Extruder seems to be working fine at the moment. My current problem is that, for whatever reason, I’m not getting any “squish” of the initial layer against the bed, even though the 4-pt bed calibration appears to be working perfectly fine.

(also, my hot end seems loose in the extruder body – it’s good in X,Y, and Z, but it’s able to rotate around Z. Is that normal? There’s no way to eliminate the rotational looseness – the mounting screws are already as tight as I can make them without cracking the extruder body)

It’s not ideal that it rotates, but it’s not unknown either. Usually the stock ones don’t though. it’s generally a symptom of underextrusion when the extruder body was printed. You can fix it by printing a thin ABS spacer washer and glueing it in to the underside of the extruder body above the hexagon barrel where it sockets into the extruder using Plastruct plastic weld or acetone (or hobby model glue). 0.5mm thick should be fine. Just make sure you keep the fillament hole itself clear of obstruction.

The other extrusion issue where it isn’t making good contact with the bed, you just need to adjust your starting Z offset. Also you may be underextruing slightly so running a fillament calibration test on the extruder is not a bad idea. Also make sure the fillament diameter is set correctly in Cura (the default 2.85mm may not be what your fillament actually measures with calipers)

Yeah, I had to spend some time making the M851 offset more negative.

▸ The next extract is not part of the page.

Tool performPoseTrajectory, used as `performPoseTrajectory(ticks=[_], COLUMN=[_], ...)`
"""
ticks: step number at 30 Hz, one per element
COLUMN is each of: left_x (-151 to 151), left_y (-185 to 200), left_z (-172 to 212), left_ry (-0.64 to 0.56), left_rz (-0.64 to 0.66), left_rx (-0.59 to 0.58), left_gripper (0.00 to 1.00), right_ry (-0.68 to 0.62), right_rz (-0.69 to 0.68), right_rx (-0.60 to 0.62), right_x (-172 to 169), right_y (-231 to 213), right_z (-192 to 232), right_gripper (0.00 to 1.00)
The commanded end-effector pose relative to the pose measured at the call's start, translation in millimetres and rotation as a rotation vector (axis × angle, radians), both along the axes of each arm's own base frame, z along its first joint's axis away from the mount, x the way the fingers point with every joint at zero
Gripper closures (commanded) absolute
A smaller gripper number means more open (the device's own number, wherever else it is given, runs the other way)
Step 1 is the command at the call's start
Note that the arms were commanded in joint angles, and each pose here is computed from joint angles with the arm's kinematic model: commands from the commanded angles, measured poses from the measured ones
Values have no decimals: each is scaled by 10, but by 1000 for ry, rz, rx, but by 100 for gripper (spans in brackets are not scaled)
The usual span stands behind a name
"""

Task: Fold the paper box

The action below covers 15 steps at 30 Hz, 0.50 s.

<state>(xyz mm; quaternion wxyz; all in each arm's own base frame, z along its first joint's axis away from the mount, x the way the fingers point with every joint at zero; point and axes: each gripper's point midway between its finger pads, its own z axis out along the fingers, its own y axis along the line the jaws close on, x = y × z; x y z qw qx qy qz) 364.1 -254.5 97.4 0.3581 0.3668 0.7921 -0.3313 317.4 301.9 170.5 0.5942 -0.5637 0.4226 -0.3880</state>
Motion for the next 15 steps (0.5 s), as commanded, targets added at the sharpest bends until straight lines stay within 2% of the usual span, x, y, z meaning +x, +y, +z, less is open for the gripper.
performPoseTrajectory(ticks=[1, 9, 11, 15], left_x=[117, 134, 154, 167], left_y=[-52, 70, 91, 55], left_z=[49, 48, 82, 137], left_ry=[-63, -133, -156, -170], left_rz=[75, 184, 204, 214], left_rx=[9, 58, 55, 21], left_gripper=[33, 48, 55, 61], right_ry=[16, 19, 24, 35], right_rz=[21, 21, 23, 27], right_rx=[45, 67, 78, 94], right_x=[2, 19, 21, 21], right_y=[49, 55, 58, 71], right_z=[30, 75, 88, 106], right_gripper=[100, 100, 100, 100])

Had to change it by nearly 0.3mm, which seems odd – it was fine before, and even if the extruder mount change a bit due to my taking it off/on, you’d think that the bed levelling sequence would compensate for it. Oh, well.
(filament diameter is exactly what it should be, according to my calipers).

Your first picture shows your extruder body is cracked on the left side. I see the crack running between the layers between the bolt/nut and the edge of the block. So you might want to print a new body.